140 - スーパーロボット フジ7号

『えー、明日朝の積雪量は36メートルを超えると予想され、10年に一度の巨大なブリザードストームも観測されています。特殊災害対策チームが先日から続く猛吹雪で壊滅したため、市民は地下に避難するようにとアスパム災害対策本部からの発令です』


 真冬の夜は零下45℃を下回る極寒都市『シンヒロサキ』。人も機械も不凍液を飲み歩く、そんなコールドアンダーシティが俺の育った街だ。

 晴れの合間に買い出しに行った帰り、広報スピーカーでそんな避難警報を聞いた。


「はぁ…結局高いのしかなかったな。日本酒なんか不凍液にはもったいねっつーの。」


 手にした20リッター耐熱ポリタンクの中身は高級日本酒『銀座右衛門』が入っている。アルコール度数380をほこり、絶対零度でも熱を持つ特性ゆえ高級品とされていた。


「うぉ…っと、仏さんか?」


 防風柵の間、いつもは2秒と留まれぬ吹き溜まりで何かにつまづいた。凍死体か?


 ……雪をどかして出てきたモノに安堵する。横たわっていたのは仏さんじゃなく約2mの人型除雪車『04式フジ』だ。こんな旧式を通報したところでスクラップヤード送りだろう。

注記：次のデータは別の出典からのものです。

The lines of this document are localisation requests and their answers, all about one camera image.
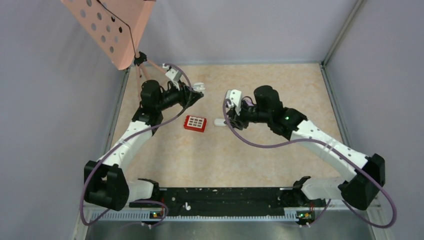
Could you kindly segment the aluminium front rail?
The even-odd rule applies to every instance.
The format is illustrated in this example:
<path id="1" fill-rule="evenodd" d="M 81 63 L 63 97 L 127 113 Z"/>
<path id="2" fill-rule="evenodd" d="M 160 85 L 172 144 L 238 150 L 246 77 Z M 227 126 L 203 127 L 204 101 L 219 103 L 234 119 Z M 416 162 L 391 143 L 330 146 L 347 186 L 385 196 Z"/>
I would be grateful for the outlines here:
<path id="1" fill-rule="evenodd" d="M 359 210 L 340 199 L 310 200 L 301 182 L 292 187 L 168 187 L 153 185 L 149 199 L 130 199 L 123 206 L 88 209 L 87 222 L 124 221 L 148 228 L 168 222 L 285 222 L 309 228 L 328 211 Z"/>

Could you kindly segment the red grid box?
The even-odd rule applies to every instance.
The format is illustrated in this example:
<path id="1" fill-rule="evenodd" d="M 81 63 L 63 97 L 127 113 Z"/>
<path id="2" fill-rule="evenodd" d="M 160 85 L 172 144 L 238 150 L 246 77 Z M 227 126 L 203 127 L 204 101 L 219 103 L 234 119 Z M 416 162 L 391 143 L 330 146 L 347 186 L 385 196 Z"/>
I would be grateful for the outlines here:
<path id="1" fill-rule="evenodd" d="M 204 133 L 207 125 L 207 119 L 204 117 L 187 115 L 184 121 L 184 129 Z"/>

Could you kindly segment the white oval earbud case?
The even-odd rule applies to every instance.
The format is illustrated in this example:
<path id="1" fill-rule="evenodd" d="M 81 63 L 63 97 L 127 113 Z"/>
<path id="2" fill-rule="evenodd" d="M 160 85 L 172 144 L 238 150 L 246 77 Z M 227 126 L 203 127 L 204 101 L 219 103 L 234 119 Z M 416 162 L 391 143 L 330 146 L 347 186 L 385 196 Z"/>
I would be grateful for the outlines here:
<path id="1" fill-rule="evenodd" d="M 227 123 L 226 123 L 225 119 L 221 119 L 221 118 L 216 118 L 216 119 L 213 121 L 213 124 L 214 124 L 216 127 L 226 127 L 226 126 L 227 126 Z"/>

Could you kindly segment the white earbud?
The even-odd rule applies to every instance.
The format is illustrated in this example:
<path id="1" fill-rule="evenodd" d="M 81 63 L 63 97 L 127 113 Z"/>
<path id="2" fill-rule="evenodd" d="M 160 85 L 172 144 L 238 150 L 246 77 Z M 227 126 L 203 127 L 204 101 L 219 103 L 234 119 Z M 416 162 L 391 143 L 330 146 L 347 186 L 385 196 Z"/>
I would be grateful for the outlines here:
<path id="1" fill-rule="evenodd" d="M 185 209 L 186 209 L 187 211 L 190 211 L 190 210 L 191 210 L 191 206 L 189 205 L 189 203 L 188 203 L 188 202 L 185 202 Z"/>

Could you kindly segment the purple glitter microphone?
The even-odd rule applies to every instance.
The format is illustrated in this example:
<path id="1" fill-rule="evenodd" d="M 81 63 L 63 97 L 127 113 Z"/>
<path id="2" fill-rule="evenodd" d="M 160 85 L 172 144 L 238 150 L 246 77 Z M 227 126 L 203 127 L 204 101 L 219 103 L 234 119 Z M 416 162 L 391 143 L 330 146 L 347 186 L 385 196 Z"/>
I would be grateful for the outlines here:
<path id="1" fill-rule="evenodd" d="M 252 103 L 251 101 L 249 101 L 248 99 L 244 99 L 242 102 L 243 102 L 243 104 L 244 104 L 244 105 L 246 105 L 247 107 L 254 107 L 254 106 L 255 106 L 255 104 L 254 104 L 254 103 Z"/>

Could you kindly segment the pink perforated music stand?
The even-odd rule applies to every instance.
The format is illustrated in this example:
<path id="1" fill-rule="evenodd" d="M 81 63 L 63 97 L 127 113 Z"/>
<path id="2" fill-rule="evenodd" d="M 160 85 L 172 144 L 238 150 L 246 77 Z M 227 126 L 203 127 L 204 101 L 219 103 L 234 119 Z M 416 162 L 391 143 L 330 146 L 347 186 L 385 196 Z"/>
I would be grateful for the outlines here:
<path id="1" fill-rule="evenodd" d="M 143 33 L 153 11 L 154 0 L 63 0 L 70 11 L 118 70 L 136 67 L 137 90 L 147 55 L 139 50 Z"/>

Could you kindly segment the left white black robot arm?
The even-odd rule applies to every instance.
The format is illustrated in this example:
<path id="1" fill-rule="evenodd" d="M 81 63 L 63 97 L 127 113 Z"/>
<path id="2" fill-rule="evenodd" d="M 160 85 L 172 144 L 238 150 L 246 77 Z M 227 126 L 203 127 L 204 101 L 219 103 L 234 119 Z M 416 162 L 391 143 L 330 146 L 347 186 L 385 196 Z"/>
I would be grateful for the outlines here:
<path id="1" fill-rule="evenodd" d="M 125 171 L 142 145 L 154 136 L 158 128 L 170 123 L 164 121 L 163 111 L 175 105 L 184 112 L 204 96 L 205 84 L 189 86 L 179 81 L 169 81 L 168 88 L 156 80 L 141 85 L 139 107 L 127 129 L 115 145 L 97 161 L 84 166 L 84 202 L 120 211 L 128 203 L 142 200 L 154 207 L 160 202 L 156 183 L 148 179 L 127 181 Z"/>

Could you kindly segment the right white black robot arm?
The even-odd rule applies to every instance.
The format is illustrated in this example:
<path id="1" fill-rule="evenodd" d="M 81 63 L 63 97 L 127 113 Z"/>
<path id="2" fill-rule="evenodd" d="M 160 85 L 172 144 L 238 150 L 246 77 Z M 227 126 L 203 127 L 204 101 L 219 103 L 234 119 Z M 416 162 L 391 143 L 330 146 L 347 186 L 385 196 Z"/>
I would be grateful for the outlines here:
<path id="1" fill-rule="evenodd" d="M 339 177 L 307 177 L 293 192 L 299 206 L 312 200 L 343 200 L 351 207 L 366 210 L 386 180 L 385 159 L 377 153 L 366 155 L 356 151 L 317 127 L 306 115 L 286 107 L 279 93 L 270 85 L 257 87 L 254 103 L 244 100 L 242 92 L 228 90 L 224 98 L 225 119 L 231 127 L 246 129 L 250 123 L 266 124 L 287 142 L 298 143 L 334 168 Z"/>

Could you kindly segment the white square earbud case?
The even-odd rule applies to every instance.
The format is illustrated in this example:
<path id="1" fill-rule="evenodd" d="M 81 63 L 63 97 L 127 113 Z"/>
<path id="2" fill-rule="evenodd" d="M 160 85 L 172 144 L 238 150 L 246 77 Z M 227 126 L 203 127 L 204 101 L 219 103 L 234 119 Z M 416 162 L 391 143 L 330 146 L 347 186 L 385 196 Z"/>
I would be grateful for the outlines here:
<path id="1" fill-rule="evenodd" d="M 192 89 L 199 93 L 204 93 L 206 91 L 206 86 L 203 82 L 196 82 L 192 85 Z"/>

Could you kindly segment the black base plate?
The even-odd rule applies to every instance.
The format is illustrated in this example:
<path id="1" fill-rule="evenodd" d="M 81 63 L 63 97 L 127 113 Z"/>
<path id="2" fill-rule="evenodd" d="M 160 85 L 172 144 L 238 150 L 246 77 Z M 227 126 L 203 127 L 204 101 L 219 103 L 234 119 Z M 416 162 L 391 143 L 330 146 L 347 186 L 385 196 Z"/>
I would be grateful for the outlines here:
<path id="1" fill-rule="evenodd" d="M 286 208 L 324 207 L 322 199 L 309 200 L 292 187 L 168 187 L 153 191 L 151 198 L 129 200 L 131 208 L 164 204 L 168 217 L 262 217 L 283 216 Z M 191 206 L 187 211 L 185 202 Z"/>

 このご時世じゃ人も機械も使い捨てか…と無性に悲しくなり、フジの隣に座り込む。


 抱えた酒ポリタンクが温かい。アルコール度数380の銀座右衛門は約73℃くらいに自己発熱する。

 銅製のコップに注ぎ一口飲んでみるものの、一瞬で脳が溶けそうなアルコール臭で吐き出し、むせる。

 何故壊れた除雪ロボとデートしようと思ったか、正直自分にもわからない。きっと最期に誰かと話したかったんだと思う。

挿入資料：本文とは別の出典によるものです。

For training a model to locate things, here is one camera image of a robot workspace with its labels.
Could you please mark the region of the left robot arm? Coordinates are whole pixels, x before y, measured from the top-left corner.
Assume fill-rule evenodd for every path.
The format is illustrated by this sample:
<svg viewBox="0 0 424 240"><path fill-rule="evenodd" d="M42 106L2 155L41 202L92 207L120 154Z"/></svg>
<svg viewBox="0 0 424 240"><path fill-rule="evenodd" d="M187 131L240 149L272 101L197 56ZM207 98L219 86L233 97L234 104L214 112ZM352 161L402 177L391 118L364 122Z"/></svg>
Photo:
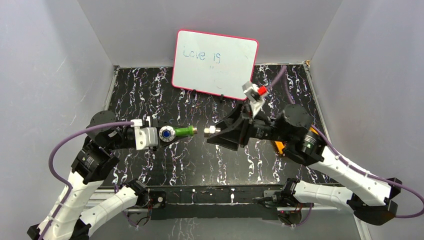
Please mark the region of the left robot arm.
<svg viewBox="0 0 424 240"><path fill-rule="evenodd" d="M158 122L146 117L118 121L109 111L95 114L88 127L69 136L72 140L85 135L84 144L75 157L67 178L54 169L53 161L60 142L48 159L52 175L65 187L45 219L29 227L32 240L88 240L102 225L131 207L150 204L150 191L139 180L116 187L115 193L96 206L87 209L89 199L103 184L119 159L114 150L152 150L160 146Z"/></svg>

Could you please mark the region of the silver hex nut fitting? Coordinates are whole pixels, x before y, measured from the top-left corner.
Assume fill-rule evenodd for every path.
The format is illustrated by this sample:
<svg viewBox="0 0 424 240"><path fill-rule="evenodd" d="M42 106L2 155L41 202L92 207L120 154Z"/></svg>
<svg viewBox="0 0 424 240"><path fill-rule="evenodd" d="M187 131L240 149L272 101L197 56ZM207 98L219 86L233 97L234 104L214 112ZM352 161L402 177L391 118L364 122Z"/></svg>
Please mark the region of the silver hex nut fitting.
<svg viewBox="0 0 424 240"><path fill-rule="evenodd" d="M204 133L204 137L208 138L208 137L210 137L210 136L212 136L212 135L214 135L214 134L216 134L220 131L221 131L221 129L219 127L211 125L211 126L205 128L203 133Z"/></svg>

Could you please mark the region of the green water faucet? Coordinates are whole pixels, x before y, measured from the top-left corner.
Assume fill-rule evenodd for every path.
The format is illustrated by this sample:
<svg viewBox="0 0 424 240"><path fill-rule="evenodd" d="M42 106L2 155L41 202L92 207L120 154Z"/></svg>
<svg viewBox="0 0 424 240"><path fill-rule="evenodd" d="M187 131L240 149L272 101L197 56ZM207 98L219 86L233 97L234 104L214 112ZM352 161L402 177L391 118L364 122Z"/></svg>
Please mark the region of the green water faucet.
<svg viewBox="0 0 424 240"><path fill-rule="evenodd" d="M166 125L159 129L158 136L163 142L171 142L176 138L192 137L197 133L197 128L192 125L188 127L172 127Z"/></svg>

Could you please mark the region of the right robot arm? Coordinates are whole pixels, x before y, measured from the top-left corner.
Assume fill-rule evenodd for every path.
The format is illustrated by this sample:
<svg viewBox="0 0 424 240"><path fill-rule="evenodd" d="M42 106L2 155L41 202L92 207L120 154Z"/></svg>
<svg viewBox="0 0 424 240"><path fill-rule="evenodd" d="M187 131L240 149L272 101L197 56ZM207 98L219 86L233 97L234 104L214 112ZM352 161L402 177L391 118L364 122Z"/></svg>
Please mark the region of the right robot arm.
<svg viewBox="0 0 424 240"><path fill-rule="evenodd" d="M229 115L205 128L209 144L236 151L251 138L284 144L283 154L297 164L319 171L337 181L338 186L288 179L275 202L288 207L312 203L352 212L358 219L381 226L394 219L398 205L393 198L400 193L399 181L378 180L338 153L331 151L317 131L313 117L299 104L288 104L275 118L253 115L248 104L238 104Z"/></svg>

「お前もさ、新型の10式が出て04式は順次退役なんだってな。まぁでも俺もそうかもな、お前はもう必要ない…って言われたよ」


 夜空を見上げると月光に照らされたスノーダストがキラキラと輝いていた。


「人がこんなに腐っちまっても自然ってのはお構いなしに綺麗ときた。…全く、こんな話聞かせるためのロボじゃ無いのになぁ。どうしたもんかな…俺」


 ふと気付けば止んでいた風が吹き始めている。予報だとあと5時間は猶予があったはず…。


『えー、緊急事態宣言発令です!ブリザードストームの予報が5時間前倒しになりました!屋外にいる市民はシェルターへ退避してください!我々報道部もアスパム地下へ避難します!生きていたら次回の放送で会いましょう!』


 遠くから響くサイレン。零下1200℃級のブリザードストームに巻かれれば人も機械も関係なくみんな死ぬ。

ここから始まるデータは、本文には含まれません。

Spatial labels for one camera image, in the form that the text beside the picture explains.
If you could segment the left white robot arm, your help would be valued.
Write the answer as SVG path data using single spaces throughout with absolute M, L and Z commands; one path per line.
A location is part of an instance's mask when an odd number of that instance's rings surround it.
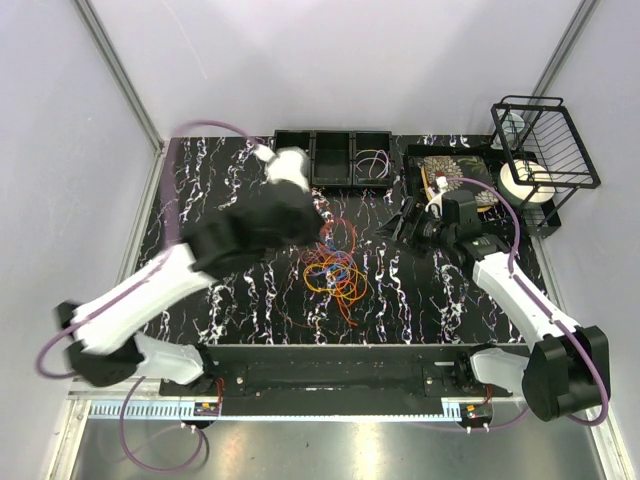
M 157 340 L 141 333 L 142 326 L 183 298 L 265 261 L 271 251 L 314 243 L 323 224 L 310 191 L 286 180 L 214 211 L 111 291 L 57 307 L 72 339 L 66 356 L 73 373 L 94 387 L 139 375 L 208 394 L 216 372 L 205 348 Z

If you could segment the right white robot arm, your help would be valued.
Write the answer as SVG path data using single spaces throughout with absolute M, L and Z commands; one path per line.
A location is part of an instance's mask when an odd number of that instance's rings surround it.
M 475 199 L 454 190 L 429 205 L 407 198 L 377 235 L 414 256 L 439 249 L 507 315 L 524 338 L 528 356 L 481 346 L 464 354 L 454 384 L 466 396 L 488 385 L 524 397 L 529 410 L 548 422 L 574 421 L 598 408 L 597 426 L 609 413 L 609 343 L 604 332 L 584 328 L 554 305 L 522 272 L 517 248 L 483 229 Z

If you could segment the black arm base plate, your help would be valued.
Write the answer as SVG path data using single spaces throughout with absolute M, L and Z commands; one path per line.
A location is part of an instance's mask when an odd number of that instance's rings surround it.
M 226 419 L 334 420 L 454 417 L 444 401 L 481 403 L 509 392 L 462 374 L 465 345 L 215 346 L 213 379 L 163 381 L 162 397 L 222 395 Z M 222 387 L 213 380 L 220 379 Z

「いくら思い出を整理しても、走馬灯の油にしかならねぇか」


 銀座右衛門をコップに入れフジにかける。心地よくのぼる湯気が視界を曇らせた。


「へへ、どうだ…美味いか?御神酒おみきっていうらしいなこういうの。そうだな、半分やるよ」


 10リットルの銀座右衛門がフジを潤わせ、蒸発していく。


 神経がイカれたのか体がほんのり暖かい。このまま氷漬けになるのも悪くないかな…とさえ思う。隣には知り合ったばっかりだが友人もいる。

 フッとまぶたを落として虚無の白い闇に包まれた時、俺はきっと眠るように死ぬのだろう。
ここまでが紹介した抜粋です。